Retype the listing that follows, leaving nothing out.

▽

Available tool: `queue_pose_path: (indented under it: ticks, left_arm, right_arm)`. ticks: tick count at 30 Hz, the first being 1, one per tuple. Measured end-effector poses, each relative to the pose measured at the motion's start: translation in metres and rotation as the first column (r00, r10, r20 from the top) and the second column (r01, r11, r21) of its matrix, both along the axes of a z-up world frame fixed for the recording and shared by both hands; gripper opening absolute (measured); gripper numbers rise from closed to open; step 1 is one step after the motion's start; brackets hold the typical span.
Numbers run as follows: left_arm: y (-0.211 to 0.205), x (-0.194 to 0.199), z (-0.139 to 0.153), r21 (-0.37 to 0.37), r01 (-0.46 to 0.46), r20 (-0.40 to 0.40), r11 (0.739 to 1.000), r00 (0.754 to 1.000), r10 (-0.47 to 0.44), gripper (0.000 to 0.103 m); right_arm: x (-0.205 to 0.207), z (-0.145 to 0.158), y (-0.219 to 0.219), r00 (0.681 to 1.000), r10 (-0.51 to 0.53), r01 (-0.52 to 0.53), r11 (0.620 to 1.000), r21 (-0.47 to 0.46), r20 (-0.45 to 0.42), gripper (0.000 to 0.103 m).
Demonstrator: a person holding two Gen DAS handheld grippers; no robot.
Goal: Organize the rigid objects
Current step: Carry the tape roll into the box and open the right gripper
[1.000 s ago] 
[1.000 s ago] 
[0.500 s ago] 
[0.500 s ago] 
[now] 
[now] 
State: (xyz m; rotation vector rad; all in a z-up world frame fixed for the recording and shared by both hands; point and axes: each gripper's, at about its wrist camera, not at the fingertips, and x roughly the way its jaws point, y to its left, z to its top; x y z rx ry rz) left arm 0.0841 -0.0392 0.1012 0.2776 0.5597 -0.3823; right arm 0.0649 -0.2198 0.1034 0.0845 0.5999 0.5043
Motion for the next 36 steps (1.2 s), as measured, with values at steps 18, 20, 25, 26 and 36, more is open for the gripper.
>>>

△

__Finished task__:
Available tool: `queue_pose_path: (indented under it: ticks, left_arm, right_arm)`. ticks: tick count at 30 Hz, the first being 1, one per tuple. Measured end-effector poses, each relative to the pose measured at the motion's start: translation in metres and rotation as the first column (r00, r10, r20 from the top) and the second column (r01, r11, r21) of its matrix, both along the axes of a z-up world frame fixed for the recording and shared by both hands; gripper opening absolute (measured); gripper numbers rise from closed to open; step 1 is one step after the motion's start; brackets hold the typical span.
Numbers run as follows: left_arm: y (-0.211 to 0.205), x (-0.194 to 0.199), z (-0.139 to 0.153), r21 (-0.37 to 0.37), r01 (-0.46 to 0.46), r20 (-0.40 to 0.40), r11 (0.739 to 1.000), r00 (0.754 to 1.000), r10 (-0.47 to 0.44), gripper (0.000 to 0.103 m); right_arm: x (-0.205 to 0.207), z (-0.145 to 0.158), y (-0.219 to 0.219), r00 (0.681 to 1.000), r10 (-0.51 to 0.53), r01 (-0.52 to 0.53), r11 (0.620 to 1.000), r21 (-0.47 to 0.46), r20 (-0.45 to 0.42), gripper (0.000 to 0.103 m).
Demonstrator: a person holding two Gen DAS handheld grippers; no robot.
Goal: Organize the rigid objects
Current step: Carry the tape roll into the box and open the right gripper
[1.000 s ago] 
[1.000 s ago] 
[0.500 s ago] 
[0.500 s ago] 
[now] 
[now] 
State: (xyz m; rotation vector rad; all in a z-up world frame fixed for the recording and shared by both hands; point and axes: each gripper's, at about its wrist camera, not at the fingertips, and x roughly the way its jaws point, y to its left, z to its top; x y z rx ry rz) left arm 0.0841 -0.0392 0.1012 0.2776 0.5597 -0.3823; right arm 0.0649 -0.2198 0.1034 0.0845 0.5999 0.5043
Motion for the next 36 steps (1.2 s), as measured, with values at steps 18, 20, 25, 26 and 36, more is open for the gripper.
>>>

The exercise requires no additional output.